On April 30, 2009, Home Solutions of America, Inc. (the Company) and Frank J. Fradella (Fradella), the former CEO of the Company and Chairman of the Board of Directors, finalized the terms of Fradella’s separation from the Company in the form of the Separation Agreement which is filed in its entirety as exhibit 10.1. Pursuant to the Separation Agreement, Fradella’s employment agreement was terminated effective as of the date of his March 31, 2009 resignation, Fradella took over payments on certain fixed assets pursuant to which he had made personal guarantees and the Company agreed to cover Fradella’s family under its healthcare plan for a period of up to six months. The Company also agreed to pay Fradella’s legal fees with respect to actions brought against him while he was an officer and Chairman of the Board of Directors. There was no cash payment paid to Fradella as part of the Separation Agreement.
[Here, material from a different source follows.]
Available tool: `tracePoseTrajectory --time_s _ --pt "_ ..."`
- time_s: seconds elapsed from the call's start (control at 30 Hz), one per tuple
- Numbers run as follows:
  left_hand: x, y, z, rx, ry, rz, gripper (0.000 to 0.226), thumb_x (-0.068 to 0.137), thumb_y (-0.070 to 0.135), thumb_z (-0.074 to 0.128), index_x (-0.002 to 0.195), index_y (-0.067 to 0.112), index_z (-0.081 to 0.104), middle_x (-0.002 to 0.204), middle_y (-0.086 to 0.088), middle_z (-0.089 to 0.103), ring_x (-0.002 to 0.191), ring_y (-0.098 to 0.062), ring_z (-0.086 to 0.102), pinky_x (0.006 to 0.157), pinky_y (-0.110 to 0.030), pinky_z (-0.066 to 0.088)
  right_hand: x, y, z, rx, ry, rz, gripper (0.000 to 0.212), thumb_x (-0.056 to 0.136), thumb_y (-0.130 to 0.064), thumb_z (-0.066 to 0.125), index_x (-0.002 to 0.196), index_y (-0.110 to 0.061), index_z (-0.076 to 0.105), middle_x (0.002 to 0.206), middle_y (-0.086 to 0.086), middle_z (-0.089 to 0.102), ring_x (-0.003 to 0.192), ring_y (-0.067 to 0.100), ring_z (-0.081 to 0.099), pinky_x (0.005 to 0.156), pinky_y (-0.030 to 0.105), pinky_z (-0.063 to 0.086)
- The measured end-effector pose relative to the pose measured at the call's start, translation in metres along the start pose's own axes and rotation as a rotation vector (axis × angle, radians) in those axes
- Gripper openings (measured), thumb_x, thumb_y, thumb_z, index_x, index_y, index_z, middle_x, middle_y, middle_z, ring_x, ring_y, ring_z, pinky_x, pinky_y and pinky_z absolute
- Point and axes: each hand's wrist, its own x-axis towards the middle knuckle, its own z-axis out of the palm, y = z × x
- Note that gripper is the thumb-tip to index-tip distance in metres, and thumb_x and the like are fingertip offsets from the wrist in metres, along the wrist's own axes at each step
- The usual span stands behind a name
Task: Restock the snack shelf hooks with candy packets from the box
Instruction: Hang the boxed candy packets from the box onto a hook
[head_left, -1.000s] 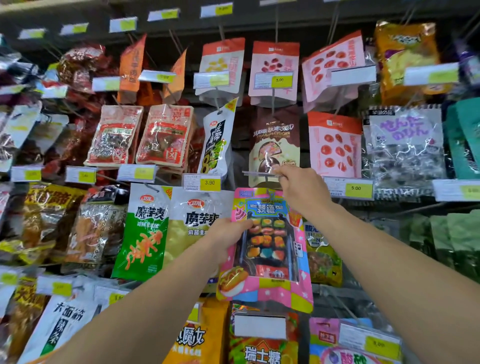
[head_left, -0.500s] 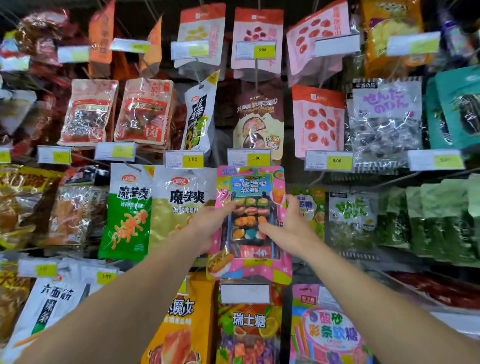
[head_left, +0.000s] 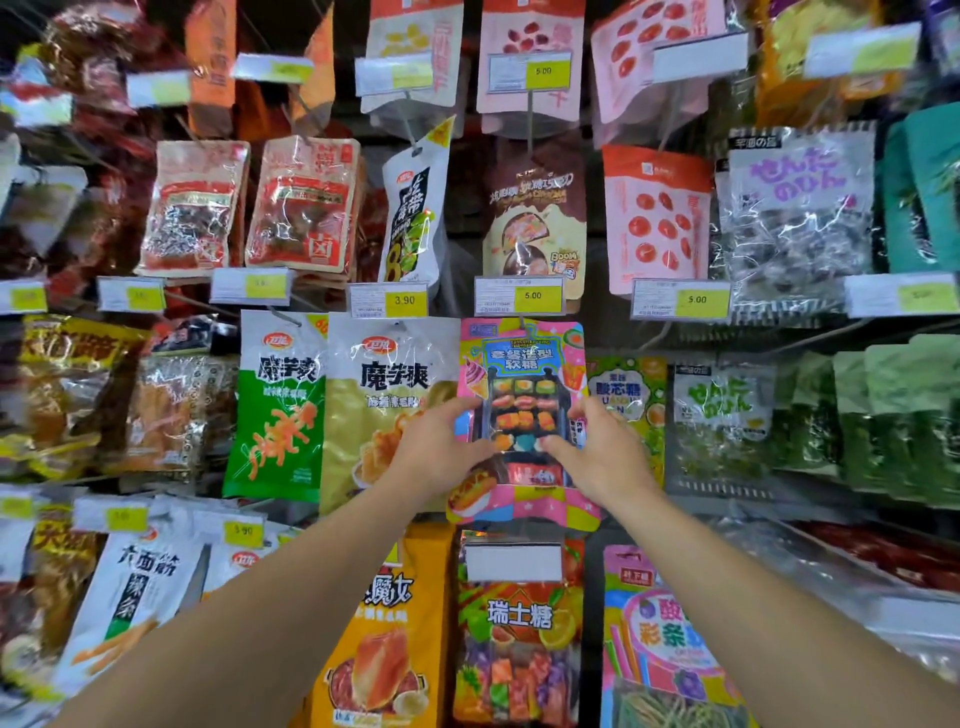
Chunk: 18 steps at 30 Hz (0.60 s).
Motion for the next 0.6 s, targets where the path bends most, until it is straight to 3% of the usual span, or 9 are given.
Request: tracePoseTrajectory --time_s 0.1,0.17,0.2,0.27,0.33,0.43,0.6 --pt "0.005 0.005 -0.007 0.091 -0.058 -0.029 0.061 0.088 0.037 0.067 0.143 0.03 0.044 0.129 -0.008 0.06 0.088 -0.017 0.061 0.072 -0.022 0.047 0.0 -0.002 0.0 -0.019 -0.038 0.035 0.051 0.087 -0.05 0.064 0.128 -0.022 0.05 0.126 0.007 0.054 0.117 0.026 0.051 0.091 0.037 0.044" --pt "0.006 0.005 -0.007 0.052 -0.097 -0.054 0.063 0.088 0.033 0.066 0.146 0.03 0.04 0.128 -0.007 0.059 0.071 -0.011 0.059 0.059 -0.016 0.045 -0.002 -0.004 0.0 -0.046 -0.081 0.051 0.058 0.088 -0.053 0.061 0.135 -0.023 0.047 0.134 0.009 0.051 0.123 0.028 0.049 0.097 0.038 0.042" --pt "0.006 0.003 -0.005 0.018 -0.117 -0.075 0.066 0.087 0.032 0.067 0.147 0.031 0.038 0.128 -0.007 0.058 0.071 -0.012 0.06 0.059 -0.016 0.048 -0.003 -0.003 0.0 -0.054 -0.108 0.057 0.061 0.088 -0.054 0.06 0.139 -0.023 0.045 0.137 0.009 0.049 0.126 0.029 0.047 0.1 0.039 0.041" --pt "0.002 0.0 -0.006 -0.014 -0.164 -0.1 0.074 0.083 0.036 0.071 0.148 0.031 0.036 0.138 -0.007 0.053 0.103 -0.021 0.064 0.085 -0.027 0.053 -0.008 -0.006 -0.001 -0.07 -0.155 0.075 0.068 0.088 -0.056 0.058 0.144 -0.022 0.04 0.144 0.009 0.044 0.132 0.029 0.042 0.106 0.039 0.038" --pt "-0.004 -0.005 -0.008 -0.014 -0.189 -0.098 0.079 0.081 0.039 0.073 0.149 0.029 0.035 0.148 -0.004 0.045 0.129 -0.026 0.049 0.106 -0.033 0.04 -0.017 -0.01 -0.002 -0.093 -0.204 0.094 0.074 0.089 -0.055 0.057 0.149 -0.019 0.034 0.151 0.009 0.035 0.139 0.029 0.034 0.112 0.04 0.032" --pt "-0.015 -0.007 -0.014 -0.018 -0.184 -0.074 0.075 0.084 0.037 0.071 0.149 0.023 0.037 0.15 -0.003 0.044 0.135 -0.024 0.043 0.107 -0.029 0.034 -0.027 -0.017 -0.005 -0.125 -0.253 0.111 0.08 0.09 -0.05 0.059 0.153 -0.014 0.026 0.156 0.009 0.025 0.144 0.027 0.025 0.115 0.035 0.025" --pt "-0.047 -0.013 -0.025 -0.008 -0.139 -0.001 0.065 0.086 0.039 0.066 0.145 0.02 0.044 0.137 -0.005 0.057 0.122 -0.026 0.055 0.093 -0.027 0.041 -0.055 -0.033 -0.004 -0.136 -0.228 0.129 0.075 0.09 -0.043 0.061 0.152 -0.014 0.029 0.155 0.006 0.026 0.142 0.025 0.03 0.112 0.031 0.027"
On May 4, 2009 Frank J. Fradella tendered his resignation as a member of the Board of Directors. At the time of his resignation, Mr. Fradella had no disagreements with the Company. As of the date of this filing, no replacement has been named.
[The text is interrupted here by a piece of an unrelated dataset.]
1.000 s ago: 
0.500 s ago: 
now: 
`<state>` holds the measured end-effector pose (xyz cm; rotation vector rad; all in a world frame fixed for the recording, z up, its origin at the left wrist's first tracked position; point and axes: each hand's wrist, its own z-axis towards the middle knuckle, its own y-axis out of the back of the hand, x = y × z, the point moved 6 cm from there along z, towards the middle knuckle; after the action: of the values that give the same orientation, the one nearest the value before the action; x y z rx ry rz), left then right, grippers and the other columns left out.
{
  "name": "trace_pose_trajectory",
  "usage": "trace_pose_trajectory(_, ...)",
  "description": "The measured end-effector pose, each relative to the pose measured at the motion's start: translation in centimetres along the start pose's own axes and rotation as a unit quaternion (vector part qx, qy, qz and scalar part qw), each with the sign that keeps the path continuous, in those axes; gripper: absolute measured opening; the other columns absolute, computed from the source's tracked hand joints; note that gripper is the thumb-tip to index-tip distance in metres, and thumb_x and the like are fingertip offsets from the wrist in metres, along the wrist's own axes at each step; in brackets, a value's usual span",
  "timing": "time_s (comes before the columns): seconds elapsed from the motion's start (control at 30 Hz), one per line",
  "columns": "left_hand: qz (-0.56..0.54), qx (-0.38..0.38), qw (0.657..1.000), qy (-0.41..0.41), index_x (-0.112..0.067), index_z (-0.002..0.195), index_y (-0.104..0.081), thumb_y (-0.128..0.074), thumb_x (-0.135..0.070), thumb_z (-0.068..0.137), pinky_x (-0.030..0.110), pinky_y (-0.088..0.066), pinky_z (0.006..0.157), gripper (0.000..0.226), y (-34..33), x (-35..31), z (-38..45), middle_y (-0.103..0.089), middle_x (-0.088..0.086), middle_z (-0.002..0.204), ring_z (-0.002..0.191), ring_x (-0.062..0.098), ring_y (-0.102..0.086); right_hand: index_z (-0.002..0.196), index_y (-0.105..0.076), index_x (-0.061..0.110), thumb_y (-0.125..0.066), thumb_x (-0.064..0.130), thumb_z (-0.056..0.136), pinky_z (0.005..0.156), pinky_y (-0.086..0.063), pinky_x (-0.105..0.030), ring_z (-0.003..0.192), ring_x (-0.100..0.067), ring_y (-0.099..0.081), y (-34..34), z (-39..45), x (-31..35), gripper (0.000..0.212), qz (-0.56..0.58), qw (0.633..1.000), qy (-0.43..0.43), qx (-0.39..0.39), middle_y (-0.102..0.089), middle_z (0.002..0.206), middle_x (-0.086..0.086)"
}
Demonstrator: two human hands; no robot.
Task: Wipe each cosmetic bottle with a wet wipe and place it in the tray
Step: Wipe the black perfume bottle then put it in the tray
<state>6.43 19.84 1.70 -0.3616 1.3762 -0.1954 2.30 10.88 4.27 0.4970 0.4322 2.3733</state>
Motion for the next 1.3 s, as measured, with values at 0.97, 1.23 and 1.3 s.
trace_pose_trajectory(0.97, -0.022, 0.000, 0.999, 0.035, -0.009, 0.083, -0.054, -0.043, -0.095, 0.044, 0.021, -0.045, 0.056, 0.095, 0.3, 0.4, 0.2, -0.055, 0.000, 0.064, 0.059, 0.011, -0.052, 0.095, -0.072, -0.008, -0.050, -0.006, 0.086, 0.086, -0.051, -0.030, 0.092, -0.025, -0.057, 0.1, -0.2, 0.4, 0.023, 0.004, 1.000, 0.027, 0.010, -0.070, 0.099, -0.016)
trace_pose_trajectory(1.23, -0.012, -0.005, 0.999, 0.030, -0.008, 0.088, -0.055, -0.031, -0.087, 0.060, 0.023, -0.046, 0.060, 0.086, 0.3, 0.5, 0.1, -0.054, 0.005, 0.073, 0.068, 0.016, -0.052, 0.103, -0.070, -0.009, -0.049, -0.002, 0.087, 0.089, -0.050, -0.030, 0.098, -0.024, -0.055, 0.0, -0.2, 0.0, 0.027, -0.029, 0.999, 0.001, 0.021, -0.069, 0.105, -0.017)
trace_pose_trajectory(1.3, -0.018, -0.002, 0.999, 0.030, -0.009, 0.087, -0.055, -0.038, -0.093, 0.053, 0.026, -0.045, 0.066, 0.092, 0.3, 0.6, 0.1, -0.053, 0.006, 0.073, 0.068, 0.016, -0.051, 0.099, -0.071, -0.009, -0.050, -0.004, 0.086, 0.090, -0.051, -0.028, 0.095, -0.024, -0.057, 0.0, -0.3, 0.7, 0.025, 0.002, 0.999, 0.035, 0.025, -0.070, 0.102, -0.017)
FORWARD LOOKING STATEMENTS
This Current Report on Form 8-K contains forward-looking statements made pursuant to the safe harbor provisions of the Private Securities Litigation Reform Act of 1995 under Section 27A of the Securities Act of 1933, as amended, and Section 21E of the Securities Exchange Act of 1934, as amended.
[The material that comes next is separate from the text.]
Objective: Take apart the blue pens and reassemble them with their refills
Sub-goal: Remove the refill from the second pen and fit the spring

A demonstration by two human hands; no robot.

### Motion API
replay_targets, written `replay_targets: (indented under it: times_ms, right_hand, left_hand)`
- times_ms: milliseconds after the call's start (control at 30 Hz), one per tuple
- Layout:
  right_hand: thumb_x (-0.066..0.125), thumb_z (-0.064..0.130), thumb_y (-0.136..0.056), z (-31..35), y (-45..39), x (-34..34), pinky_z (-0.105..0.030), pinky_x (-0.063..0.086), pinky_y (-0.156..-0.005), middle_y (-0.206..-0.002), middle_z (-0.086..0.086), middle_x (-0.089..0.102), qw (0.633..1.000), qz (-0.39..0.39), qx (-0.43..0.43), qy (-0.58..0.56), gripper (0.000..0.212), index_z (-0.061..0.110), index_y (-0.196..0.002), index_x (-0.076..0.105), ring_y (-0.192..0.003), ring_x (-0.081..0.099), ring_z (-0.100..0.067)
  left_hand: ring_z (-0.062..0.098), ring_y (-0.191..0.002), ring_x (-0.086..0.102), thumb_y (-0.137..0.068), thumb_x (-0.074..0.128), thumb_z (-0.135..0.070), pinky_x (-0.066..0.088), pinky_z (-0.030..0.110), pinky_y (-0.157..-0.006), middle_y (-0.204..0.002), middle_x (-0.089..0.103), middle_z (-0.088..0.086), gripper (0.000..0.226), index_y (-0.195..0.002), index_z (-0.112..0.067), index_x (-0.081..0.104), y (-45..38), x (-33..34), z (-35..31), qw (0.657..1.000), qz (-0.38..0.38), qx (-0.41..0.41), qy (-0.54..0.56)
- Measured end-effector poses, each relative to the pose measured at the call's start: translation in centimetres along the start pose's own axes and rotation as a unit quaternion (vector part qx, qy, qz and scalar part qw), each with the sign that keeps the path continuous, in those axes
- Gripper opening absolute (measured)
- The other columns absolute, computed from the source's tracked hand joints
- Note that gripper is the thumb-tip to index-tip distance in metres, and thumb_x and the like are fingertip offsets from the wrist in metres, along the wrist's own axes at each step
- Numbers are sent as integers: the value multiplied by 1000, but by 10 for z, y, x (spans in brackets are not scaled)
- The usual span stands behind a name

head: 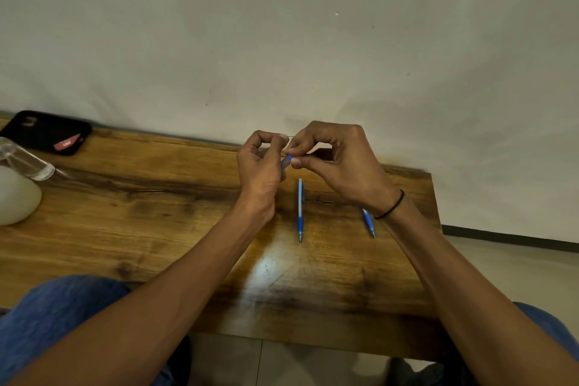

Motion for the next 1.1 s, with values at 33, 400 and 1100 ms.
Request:
replay_targets:
  times_ms: [33, 400, 1100]
  right_hand:
    - [82, -2, -85, -1, 0, 0, -41, 64, -80, -95, -8, 76, 1000, 1, 2, -2, 8, -1, -90, 76, -94, 74, -17]
    - [83, -6, -81, -11, 1, -1, -43, 63, -88, -94, -18, 76, 992, -21, 36, -119, 13, -8, -89, 74, -95, 76, -26]
    - [82, -8, -81, -15, 4, 17, -48, 65, -85, -96, -14, 75, 990, -18, 43, -130, 18, 2, -91, 70, -97, 76, -26]
  left_hand:
    - [8, -55, 48, -99, 67, -14, 37, 24, -45, -77, 61, 7, 28, -74, -26, 66, 0, 0, 0, 1000, 1, 2, -3]
    - [13, -61, 50, -98, 66, -15, 37, 24, -47, -82, 66, 11, 28, -73, -26, 65, 0, 2, -3, 1000, 0, 12, -19]
    - [14, -72, 65, -100, 64, -12, 49, 24, -52, -82, 68, 0, 18, -83, -18, 66, 1, 1, 2, 999, -3, -23, 32]
Point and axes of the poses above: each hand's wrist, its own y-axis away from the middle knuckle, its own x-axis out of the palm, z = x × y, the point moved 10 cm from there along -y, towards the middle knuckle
Forward-looking statements include statements with respect to our beliefs, plans, objectives, goals, expectations, anticipations, assumptions, estimates, intentions, and future performance, and involve known and unknown risks, uncertainties and other factors, which may be beyond our control, and which may cause our actual results, performance or achievements to be materially different from future results, performance or achievements expressed or implied by such forward-looking statements. All statements other than statements of historical fact are statements that could be forward-looking statements. You can identify these forward-looking statements through our use of words such as “may,” “will,” “can” “anticipate,” “assume,” “should,” “indicate,” “would,” “believe,” “contemplate,” “expect,” “seek,” “estimate,” “continue,” “plan,” “point to,” “project,” “predict,” “could,” “intend,” “target,” “potential,” and other similar words and expressions of the future. Forward-looking statements may not be realized due to a variety of factors, including, without limitation, future economic, competitive and market conditions, regulatory framework, and future business decisions, and the other factors referenced in our Annual Report on Form 10-K for the year ended December 31, 2006, which contains a list of specific risk factors that could cause actual results to differ materially from those indicated by our forward-looking statements made in this Current Report on Form 8-K.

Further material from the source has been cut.